At the end of the video, one camera is from PrimeSense, and the other (appears) to be a SoftKinetic (or Senz3D); is that correct? Does anyone have experience comparing those cameras for accuracy/fov/framerate/etc.?
Thanks. Have been playing with the Senz3D (rebranded DS325) for a rather different application, but was a bit underwhelmed so far with both accuracy and range. (On the other hand, it's kind of amazing for $125).
Seems like the tip of a very big iceberg. I sent this on to a friend who creates 3D construction and real estate models. I think he needs to diversify before too long...
1) What previously existing libraries are you using (if any)?
2) Since the video capture (assuming it's from the tablet's camera) is detached from the depth capture, how do you coordinate the two to make the grid layout in the video? Structure.io seems to require attaching the depth device to the video device (so the perspectives are relatively fixed).
1) The core reconstruction technology is written from scratch (it's been a full-time project for over 18 mths.)
Some open source projects it uses: Eigen, OpenNL, OpenMesh, OpenCTM, GLM, Protobuf, Redis, Gluster, Node.
2) Video capture is actually from the RGB-D sensor, so it's registered with the depth. I believe the Structure sensor requires that the camera is fixed to the mobile device so that its IMU can be used for tracking. No such requirement here.
Jeff from the Structure Sensor team here. Structure Sensor comes with an attachment to hold it rigidly attached to an iPad (and CAD so you could 3D print attachments for other devices). Color-depth registration is handled by the SDK and is registered using vision (not IMU) -- but IMU is available if desired. Hope to see this project ported to be compatible with Structure Sensor!
Definitely possible - Forge is depth camera agnostic.
Before it could happen, though, I'd need you to ship my Structure Sensor USB cable and for you to release either an Android, Linux or Windows SDK. Hope that'll happen soon.
The most profitable route would be aiming for a sharing platform, getting early stage investment, build a userbase, then sell the company. Both Facebook and Google are eyeing this field.
It's not even clear if this is more risky than a paid model, because the internet landscape is littered with corpses of paid-model web applications which didn't take off "enough".
This looks great! I'd like to use it to ease up the tech overhead for some mobile robotics applications. Is there anyway that the user's position in the world frame can be accessed? i.e. can this do SLAM over longish distances?
Basically I'm looking for Google's Project Tango, without the hardware constraints.
Sure, the pose in the world frame is estimated at 30 Hz. Over longish distances there's some drift so a global optimization step is needed.
I'd like to release a developer API (Forge currently runs on Android, Windows & Linux) hopefully later this year, which should be what you're looking for.
My understanding is the Leap Motion is a wide-angle stereo IR camera. It's built to detect fingers/hands/pointers, and doesn't produce a depth map so can't do 3D scanning.
A sensor with a similar form factor is the CamBoard pico, which does produce depth maps. I don't think it's shipping yet.
Project Tango has a 320x180 depth sensor running at 5 fps, i.e. 290k depth measurements per second. Compare this with off-the-shelf depth cameras (e.g. DS325) that generate 320x240 at 60 fps, i.e. 4.6m measurements per second.
The reason for this is that mobile processors aren't fast enough to process more information.
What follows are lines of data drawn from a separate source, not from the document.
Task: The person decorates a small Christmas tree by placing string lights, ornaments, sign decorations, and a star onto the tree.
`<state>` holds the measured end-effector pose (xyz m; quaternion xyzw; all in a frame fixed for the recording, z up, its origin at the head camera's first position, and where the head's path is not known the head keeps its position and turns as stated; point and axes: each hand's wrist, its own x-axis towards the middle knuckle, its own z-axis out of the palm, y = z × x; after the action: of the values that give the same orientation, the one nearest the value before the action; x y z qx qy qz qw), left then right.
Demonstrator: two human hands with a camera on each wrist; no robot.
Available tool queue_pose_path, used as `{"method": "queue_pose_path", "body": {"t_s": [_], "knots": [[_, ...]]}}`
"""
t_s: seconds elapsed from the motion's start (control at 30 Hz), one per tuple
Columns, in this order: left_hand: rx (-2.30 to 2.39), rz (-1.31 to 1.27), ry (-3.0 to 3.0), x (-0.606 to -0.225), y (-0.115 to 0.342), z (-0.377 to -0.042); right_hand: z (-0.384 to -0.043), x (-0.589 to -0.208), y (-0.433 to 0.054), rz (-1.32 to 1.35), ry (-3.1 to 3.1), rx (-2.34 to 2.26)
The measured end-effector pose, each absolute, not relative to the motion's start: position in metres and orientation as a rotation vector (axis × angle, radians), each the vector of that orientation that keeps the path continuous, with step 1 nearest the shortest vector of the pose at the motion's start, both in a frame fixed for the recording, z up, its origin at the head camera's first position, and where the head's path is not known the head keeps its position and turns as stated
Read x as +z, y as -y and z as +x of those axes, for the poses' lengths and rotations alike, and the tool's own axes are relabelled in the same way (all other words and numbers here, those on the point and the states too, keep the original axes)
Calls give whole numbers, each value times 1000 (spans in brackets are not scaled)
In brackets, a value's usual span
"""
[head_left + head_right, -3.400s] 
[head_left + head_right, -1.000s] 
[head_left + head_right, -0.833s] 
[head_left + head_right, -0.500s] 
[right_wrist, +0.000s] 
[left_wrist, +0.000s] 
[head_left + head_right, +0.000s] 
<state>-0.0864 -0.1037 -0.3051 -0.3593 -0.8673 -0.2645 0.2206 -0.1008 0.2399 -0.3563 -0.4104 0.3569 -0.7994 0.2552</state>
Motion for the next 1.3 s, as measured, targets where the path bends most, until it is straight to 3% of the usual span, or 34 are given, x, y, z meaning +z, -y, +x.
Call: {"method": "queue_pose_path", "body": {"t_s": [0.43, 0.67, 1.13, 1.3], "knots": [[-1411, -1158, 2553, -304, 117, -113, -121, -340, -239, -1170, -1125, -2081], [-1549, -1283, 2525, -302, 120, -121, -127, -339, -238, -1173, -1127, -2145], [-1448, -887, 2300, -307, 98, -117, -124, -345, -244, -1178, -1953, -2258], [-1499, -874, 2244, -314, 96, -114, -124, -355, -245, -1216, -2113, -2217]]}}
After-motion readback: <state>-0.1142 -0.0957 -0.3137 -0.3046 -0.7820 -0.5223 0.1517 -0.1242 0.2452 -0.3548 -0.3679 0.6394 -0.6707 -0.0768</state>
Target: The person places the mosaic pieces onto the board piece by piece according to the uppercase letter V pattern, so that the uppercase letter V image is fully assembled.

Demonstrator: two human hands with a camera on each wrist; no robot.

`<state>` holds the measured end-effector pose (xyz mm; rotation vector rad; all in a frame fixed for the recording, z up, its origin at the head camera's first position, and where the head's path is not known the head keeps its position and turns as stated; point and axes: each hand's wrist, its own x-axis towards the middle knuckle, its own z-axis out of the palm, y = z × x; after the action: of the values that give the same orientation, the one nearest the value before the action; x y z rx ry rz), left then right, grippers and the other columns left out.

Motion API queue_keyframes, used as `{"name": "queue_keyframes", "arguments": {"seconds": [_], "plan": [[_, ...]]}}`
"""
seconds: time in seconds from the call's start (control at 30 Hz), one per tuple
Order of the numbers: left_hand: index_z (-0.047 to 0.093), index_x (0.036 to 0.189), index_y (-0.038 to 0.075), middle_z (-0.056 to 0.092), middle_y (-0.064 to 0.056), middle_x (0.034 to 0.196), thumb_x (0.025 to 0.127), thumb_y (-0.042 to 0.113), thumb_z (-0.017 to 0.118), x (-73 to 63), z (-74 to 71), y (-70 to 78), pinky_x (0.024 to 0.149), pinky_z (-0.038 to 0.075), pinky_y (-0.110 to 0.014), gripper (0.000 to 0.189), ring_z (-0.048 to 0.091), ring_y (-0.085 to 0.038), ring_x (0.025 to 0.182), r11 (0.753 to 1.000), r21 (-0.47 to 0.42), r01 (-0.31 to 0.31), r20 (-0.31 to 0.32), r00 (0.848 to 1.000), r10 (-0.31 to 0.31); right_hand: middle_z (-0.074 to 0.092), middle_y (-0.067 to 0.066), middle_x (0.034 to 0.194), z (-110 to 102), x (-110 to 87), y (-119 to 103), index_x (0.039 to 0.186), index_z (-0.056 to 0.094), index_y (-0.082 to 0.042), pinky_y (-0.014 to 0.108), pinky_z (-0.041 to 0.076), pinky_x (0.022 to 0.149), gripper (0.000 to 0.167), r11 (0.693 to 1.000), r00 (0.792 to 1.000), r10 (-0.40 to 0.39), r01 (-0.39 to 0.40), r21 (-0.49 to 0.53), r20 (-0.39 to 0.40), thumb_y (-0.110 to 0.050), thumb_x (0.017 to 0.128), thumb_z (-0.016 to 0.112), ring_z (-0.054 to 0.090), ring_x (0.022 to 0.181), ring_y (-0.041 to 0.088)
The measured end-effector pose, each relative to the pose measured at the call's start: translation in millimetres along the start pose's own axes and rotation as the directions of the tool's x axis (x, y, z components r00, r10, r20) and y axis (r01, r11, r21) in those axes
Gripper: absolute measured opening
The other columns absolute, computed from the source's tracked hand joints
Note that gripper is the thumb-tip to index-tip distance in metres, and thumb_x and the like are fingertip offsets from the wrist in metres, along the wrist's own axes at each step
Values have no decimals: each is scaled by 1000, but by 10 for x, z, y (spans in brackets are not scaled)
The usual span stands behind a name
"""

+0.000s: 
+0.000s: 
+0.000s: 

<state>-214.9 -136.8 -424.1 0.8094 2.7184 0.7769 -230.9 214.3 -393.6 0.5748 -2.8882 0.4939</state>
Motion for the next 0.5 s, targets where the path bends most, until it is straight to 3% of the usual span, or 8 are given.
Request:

So the Tango prototype has to have, in addition to its depth camera, a special motion tracking camera with a fish-eye lens and 2 dedicated processors in order to robustly track.
Even then, with less depth information, the quality of any Tango reconstruction will be far inferior. Maybe in 5-10 years, mobile processors can approach what desktop GPU's are capable of today.
In any case, it remains to be seen if Google can persuade cellphone manufacturers to include 2 special cameras + 2 extra processors in their future devices.
nice! I'd be interested in the method they use to put everything together. My best bet is some basic structure from motion weighted by the depth sensor...or maybe it's simpler than that...
Author here. It uses color info as well as depth for tracking. Otherwise, it'd fail if you pointed the camera at featureless geometry, e.g. walls, floors.